Assim que entrei no gabinete, fechei a porta e sentei-me com a cabeça caída sobre a secretária. Lembrei-me da minha mãe dizer-me que devia ter dado um uso diferente aos dias de folga que tinha para gozar e arrependi-me por não ter guardado um desses dias para uma situação como a que estava a viver. Apetecia-me tanto voltar para casa! Mas não havendo nada a fazer senão trabalhar, deixei-me estar naquela posição mais uns minutos a aproveitar o silêncio e a tentar arranjar forças para enfrentar aquilo que supunha vir a ser um duro dia de trabalho. Mas alguém resolveu incomodar o meu descanso e não podia ser pior pessoa.

- Posso? – Perguntaram, enquanto davam três leves pancadas na porta.
- Sim, entre! – Respondi, levantando de imediato a cabeça e aproveitando para ligar o computador.
- Doutora, sente-se bem?
- Sim Salomé, está tudo óptimo. Diga, por favor! – Pedi-lhe, cheia de vontade que ela se pusesse a andar dali para fora.

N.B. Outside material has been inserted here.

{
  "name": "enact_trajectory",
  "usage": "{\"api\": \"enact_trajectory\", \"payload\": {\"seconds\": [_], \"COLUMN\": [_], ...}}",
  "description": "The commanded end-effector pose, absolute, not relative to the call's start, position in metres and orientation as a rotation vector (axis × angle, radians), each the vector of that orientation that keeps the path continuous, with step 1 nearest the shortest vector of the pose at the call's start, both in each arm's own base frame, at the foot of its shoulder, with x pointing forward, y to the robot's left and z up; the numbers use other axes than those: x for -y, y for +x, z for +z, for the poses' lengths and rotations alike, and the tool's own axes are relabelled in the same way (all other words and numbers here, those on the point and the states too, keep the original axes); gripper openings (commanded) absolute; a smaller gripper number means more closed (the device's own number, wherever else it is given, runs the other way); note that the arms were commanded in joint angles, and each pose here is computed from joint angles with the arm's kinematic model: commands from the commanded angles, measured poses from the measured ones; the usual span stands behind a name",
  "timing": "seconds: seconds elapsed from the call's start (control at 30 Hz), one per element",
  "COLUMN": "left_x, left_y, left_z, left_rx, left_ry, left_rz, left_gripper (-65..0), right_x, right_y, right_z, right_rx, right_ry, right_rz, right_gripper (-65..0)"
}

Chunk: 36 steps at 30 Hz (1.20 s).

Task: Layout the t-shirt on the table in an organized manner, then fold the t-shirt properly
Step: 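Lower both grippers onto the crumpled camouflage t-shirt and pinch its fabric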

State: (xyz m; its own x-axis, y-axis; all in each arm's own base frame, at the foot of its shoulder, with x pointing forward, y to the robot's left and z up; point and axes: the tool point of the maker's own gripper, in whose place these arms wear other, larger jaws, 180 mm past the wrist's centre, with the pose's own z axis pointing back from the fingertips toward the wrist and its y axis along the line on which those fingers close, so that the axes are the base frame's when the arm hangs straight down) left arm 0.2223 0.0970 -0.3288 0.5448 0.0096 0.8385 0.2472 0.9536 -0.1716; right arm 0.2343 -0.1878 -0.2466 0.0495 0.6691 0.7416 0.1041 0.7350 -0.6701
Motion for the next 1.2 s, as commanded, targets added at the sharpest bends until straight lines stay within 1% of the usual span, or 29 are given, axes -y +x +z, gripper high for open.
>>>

- Parece que não escolheu muito bem os dias para estar de folga. Com este tempo não deve ter conseguido aproveitar o seu passeio. – A Salomé tentava mostrar-me um ar de preocupação, mas eu conseguia descortinar-lhe um traço de cinismo no rosto. O que me deixou ainda mais irritada.
- Ah, não precisa de preocupar-se comigo. E aposto que não veio aqui para me dizer o que eu devo ou não fazer com as minhas folgas, já que a minha vida pessoal, com toda a certeza, não lhe diz respeito.
- Não, claro que não. – Respondeu-me ela, meia atrapalhada.
- Então diga de uma vez por todas o que me quer, que eu tenho mais do que fazer. – Era quase incontrolável aquela sensação de que quanto mais tempo ela estava à minha frente maior era o meu grau de impaciência.
- Eu vim só trazer-lhe uns papéis que o Dr. Gonçalves pediu que lhe entregasse e também dizer-lhe que várias empresas de catering já ligaram a pedir marcação de reuniões por causa do aniversário da empresa.
- Ok, muito obrigada. Envie-me só os nomes das empresas e das pessoas que ligaram que eu vou já entrar em contacto com eles.
- Já enviei Doutora, hadem estar aí no seu e-mail… – Retorquia aquela figurinha tentando a todo o custo mostrar serviço.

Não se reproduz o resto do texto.